The reply must contain all of the records, unchanged.

%%

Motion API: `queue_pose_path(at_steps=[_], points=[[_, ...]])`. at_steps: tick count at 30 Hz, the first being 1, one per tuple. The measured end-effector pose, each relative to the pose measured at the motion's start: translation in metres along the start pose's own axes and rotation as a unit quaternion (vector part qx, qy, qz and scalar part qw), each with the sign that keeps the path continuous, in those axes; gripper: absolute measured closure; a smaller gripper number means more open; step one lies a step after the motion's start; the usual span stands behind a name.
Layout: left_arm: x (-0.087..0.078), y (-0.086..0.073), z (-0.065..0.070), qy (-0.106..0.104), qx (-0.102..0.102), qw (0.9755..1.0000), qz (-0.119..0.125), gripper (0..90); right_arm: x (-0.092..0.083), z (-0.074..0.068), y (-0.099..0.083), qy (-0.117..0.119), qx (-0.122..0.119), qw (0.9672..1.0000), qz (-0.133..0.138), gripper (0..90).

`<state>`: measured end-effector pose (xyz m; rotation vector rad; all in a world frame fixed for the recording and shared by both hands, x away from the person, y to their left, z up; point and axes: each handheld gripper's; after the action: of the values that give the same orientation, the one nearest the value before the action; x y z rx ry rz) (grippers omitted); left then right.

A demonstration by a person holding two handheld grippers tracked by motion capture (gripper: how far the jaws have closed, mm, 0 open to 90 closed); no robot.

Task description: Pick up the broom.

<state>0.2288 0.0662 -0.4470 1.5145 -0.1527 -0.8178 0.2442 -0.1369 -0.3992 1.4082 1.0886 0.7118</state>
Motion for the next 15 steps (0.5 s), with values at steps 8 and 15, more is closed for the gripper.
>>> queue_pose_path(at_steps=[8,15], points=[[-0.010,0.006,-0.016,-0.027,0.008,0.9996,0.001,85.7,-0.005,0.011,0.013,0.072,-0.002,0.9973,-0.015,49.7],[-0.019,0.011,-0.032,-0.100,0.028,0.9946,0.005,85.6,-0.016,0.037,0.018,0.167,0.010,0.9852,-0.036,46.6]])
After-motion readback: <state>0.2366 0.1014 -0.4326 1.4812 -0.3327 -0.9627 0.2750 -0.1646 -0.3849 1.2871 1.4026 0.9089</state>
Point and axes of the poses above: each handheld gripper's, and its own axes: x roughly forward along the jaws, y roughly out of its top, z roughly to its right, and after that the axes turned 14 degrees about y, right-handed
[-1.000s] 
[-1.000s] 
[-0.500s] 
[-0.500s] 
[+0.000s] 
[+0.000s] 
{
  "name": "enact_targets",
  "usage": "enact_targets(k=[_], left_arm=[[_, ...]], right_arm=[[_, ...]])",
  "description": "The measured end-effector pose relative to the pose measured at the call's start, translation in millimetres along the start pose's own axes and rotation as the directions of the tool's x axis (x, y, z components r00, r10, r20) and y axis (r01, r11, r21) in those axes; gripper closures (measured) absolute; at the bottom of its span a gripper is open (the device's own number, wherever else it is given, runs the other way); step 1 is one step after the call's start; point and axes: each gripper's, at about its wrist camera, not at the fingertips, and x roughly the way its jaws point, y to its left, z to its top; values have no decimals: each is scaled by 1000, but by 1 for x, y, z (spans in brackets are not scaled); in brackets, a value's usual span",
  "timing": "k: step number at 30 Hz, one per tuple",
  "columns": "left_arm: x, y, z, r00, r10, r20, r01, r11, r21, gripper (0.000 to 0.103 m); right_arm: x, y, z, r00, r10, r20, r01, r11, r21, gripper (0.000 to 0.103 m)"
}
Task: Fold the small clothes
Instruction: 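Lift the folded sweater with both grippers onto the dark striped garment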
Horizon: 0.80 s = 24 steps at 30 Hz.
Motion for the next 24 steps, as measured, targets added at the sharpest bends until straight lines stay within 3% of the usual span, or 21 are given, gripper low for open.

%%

### SOLUTION FOR THIS TASK
Motion API: `queue_pose_path(at_steps=[_], points=[[_, ...]])`. at_steps: tick count at 30 Hz, the first being 1, one per tuple. The measured end-effector pose, each relative to the pose measured at the motion's start: translation in metres along the start pose's own axes and rotation as a unit quaternion (vector part qx, qy, qz and scalar part qw), each with the sign that keeps the path continuous, in those axes; gripper: absolute measured closure; a smaller gripper number means more open; step one lies a step after the motion's start; the usual span stands behind a name.
Layout: left_arm: x (-0.087..0.078), y (-0.086..0.073), z (-0.065..0.070), qy (-0.106..0.104), qx (-0.102..0.102), qw (0.9755..1.0000), qz (-0.119..0.125), gripper (0..90); right_arm: x (-0.092..0.083), z (-0.074..0.068), y (-0.099..0.083), qy (-0.117..0.119), qx (-0.122..0.119), qw (0.9672..1.0000), qz (-0.133..0.138), gripper (0..90).

`<state>`: measured end-effector pose (xyz m; rotation vector rad; all in a world frame fixed for the recording and shared by both hands, x away from the person, y to their left, z up; point and axes: each handheld gripper's; after the action: of the values that give the same orientation, the one nearest the value before the action; x y z rx ry rz) (grippers omitted); left then right.

A demonstration by a person holding two handheld grippers tracked by motion capture (gripper: how far the jaws have closed, mm, 0 open to 90 closed); no robot.

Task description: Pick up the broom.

<state>0.2288 0.0662 -0.4470 1.5145 -0.1527 -0.8178 0.2442 -0.1369 -0.3992 1.4082 1.0886 0.7118</state>
Motion for the next 15 steps (0.5 s), with values at steps 8 and 15, more is closed for the gripper.
>>> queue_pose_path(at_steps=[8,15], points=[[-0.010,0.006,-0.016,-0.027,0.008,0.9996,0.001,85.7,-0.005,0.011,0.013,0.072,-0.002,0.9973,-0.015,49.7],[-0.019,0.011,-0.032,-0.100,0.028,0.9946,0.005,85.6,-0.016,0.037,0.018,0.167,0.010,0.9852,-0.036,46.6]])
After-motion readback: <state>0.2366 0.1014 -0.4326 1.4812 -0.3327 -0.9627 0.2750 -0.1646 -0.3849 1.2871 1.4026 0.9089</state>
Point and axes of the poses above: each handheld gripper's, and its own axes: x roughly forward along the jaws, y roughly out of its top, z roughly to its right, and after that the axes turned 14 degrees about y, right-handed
[-1.000s] 
[-1.000s] 
[-0.500s] 
[-0.500s] 
[+0.000s] 
[+0.000s] 
{
  "name": "enact_targets",
  "usage": "enact_targets(k=[_], left_arm=[[_, ...]], right_arm=[[_, ...]])",
  "description": "The measured end-effector pose relative to the pose measured at the call's start, translation in millimetres along the start pose's own axes and rotation as the directions of the tool's x axis (x, y, z components r00, r10, r20) and y axis (r01, r11, r21) in those axes; gripper closures (measured) absolute; at the bottom of its span a gripper is open (the device's own number, wherever else it is given, runs the other way); step 1 is one step after the call's start; point and axes: each gripper's, at about its wrist camera, not at the fingertips, and x roughly the way its jaws point, y to its left, z to its top; values have no decimals: each is scaled by 1000, but by 1 for x, y, z (spans in brackets are not scaled); in brackets, a value's usual span",
  "timing": "k: step number at 30 Hz, one per tuple",
  "columns": "left_arm: x, y, z, r00, r10, r20, r01, r11, r21, gripper (0.000 to 0.103 m); right_arm: x, y, z, r00, r10, r20, r01, r11, r21, gripper (0.000 to 0.103 m)"
}
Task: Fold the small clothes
Instruction: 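Lift the folded sweater with both grippers onto the dark striped garment
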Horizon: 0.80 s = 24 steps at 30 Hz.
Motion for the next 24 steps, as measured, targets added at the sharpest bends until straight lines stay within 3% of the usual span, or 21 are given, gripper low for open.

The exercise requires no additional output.